#### SUPPLIED MATERIAL

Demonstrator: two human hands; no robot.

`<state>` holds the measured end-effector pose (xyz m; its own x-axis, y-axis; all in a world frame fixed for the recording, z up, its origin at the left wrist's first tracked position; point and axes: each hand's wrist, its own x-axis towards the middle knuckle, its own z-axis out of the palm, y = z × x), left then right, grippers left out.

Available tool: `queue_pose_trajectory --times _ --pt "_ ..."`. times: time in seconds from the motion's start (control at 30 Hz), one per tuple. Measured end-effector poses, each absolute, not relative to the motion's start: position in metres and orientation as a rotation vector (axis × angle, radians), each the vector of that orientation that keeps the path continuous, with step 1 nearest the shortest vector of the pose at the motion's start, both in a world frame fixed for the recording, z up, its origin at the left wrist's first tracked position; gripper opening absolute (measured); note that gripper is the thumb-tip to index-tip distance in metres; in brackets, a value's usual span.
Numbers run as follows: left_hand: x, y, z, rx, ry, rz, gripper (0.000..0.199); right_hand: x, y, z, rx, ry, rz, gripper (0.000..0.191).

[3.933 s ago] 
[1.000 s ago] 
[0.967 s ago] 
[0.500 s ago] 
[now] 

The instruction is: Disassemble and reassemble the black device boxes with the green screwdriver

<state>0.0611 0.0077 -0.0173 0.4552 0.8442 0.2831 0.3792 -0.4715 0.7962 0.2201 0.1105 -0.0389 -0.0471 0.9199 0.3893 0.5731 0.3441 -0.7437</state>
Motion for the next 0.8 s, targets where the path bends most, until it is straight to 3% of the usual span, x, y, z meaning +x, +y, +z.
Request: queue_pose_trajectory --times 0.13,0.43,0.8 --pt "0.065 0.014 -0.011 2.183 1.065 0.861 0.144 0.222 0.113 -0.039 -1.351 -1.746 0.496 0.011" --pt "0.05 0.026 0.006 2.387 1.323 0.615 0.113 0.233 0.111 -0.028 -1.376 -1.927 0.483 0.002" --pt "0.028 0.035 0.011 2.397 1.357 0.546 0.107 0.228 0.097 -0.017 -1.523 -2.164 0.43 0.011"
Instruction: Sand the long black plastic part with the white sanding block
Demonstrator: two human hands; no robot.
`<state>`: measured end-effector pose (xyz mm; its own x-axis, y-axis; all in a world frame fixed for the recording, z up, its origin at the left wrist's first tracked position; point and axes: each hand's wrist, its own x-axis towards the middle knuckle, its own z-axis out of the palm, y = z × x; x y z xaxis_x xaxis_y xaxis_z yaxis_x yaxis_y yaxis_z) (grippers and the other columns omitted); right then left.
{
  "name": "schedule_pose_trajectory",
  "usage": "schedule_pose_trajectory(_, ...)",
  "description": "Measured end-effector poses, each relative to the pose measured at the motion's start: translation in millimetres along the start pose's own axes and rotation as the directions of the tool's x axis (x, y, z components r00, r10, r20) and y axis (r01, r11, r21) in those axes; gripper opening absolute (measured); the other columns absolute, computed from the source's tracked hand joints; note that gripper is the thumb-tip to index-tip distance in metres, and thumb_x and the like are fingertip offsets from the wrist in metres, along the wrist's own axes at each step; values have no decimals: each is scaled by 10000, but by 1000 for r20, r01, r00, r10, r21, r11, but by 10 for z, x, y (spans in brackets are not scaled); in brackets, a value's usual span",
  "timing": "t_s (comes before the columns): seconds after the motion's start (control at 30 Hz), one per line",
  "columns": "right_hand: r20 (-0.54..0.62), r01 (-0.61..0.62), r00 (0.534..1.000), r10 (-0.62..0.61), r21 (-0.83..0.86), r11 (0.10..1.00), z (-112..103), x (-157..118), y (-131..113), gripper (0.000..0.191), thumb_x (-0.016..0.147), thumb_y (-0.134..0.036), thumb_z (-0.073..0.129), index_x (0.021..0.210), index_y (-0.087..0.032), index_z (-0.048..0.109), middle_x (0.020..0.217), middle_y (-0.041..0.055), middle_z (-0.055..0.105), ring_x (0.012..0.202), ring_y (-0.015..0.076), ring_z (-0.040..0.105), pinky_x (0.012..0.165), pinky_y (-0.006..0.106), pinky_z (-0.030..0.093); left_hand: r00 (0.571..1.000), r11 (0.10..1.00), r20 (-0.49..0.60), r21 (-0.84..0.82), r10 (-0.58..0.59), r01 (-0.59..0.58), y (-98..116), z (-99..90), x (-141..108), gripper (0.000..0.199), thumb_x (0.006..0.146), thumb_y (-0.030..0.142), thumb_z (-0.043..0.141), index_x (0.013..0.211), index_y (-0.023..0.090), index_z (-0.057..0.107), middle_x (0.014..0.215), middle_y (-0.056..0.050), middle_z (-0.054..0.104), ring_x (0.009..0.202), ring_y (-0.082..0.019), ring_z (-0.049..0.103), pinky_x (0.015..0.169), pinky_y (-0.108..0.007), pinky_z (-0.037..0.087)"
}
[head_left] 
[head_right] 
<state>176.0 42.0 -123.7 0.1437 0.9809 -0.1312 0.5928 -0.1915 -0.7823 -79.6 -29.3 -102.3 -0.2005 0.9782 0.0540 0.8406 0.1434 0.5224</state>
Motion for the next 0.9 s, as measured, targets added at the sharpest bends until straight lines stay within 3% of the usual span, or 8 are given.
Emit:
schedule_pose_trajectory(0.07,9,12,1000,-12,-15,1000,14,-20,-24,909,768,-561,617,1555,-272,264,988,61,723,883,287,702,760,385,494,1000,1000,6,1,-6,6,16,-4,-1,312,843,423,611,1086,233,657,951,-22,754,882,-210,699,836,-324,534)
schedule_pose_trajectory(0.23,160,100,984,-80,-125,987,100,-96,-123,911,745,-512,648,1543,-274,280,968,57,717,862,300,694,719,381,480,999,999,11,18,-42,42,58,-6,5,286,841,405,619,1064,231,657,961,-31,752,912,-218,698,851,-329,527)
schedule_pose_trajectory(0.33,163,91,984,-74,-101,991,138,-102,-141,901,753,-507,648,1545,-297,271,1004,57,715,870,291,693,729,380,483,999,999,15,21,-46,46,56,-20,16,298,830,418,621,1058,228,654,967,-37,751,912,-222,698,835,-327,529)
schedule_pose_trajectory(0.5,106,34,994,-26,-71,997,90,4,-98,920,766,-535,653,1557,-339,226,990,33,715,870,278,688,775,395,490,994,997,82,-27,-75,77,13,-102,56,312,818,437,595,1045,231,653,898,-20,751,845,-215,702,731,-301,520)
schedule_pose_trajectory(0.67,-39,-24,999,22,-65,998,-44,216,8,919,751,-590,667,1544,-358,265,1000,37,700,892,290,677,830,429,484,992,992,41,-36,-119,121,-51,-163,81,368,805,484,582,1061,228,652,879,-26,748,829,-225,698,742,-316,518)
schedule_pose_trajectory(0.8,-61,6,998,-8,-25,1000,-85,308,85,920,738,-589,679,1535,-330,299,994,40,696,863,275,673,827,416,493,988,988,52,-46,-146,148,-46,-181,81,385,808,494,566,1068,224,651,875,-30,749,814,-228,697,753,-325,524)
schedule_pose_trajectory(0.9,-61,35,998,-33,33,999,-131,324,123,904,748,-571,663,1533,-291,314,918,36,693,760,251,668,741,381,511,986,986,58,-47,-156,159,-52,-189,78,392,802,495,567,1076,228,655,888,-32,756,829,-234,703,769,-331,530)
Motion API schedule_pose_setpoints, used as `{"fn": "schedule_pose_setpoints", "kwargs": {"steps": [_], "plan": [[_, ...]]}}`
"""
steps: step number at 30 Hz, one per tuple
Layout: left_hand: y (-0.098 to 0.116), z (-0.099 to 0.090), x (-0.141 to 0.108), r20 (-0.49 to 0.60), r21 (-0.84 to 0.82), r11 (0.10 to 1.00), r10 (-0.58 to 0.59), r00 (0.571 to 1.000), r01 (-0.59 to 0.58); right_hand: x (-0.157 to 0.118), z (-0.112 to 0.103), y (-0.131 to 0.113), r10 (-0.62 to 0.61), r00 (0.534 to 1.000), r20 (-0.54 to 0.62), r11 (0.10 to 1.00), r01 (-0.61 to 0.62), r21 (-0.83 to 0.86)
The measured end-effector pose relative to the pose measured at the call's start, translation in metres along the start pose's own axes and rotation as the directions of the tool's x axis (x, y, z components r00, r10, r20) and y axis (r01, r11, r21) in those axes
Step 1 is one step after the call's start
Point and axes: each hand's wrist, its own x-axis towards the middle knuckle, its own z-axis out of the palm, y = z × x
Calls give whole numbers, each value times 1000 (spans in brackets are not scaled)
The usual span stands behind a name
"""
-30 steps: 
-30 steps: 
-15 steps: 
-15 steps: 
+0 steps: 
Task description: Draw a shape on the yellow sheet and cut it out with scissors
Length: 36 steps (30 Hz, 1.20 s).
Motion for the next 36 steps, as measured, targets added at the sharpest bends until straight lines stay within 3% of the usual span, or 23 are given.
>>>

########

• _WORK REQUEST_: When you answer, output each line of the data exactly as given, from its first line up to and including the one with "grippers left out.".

• _TASK ANSWER_:
Demonstrator: two human hands; no robot.

`<state>` holds the measured end-effector pose (xyz m; its own x-axis, y-axis; all in a world frame fixed for the recording, z up, its origin at the left wrist's first tracked position; point and axes: each hand's wrist, its own x-axis towards the middle knuckle, its own z-axis out of the palm, y = z × x), left then right, grippers left out.

There is no more to add to the answer.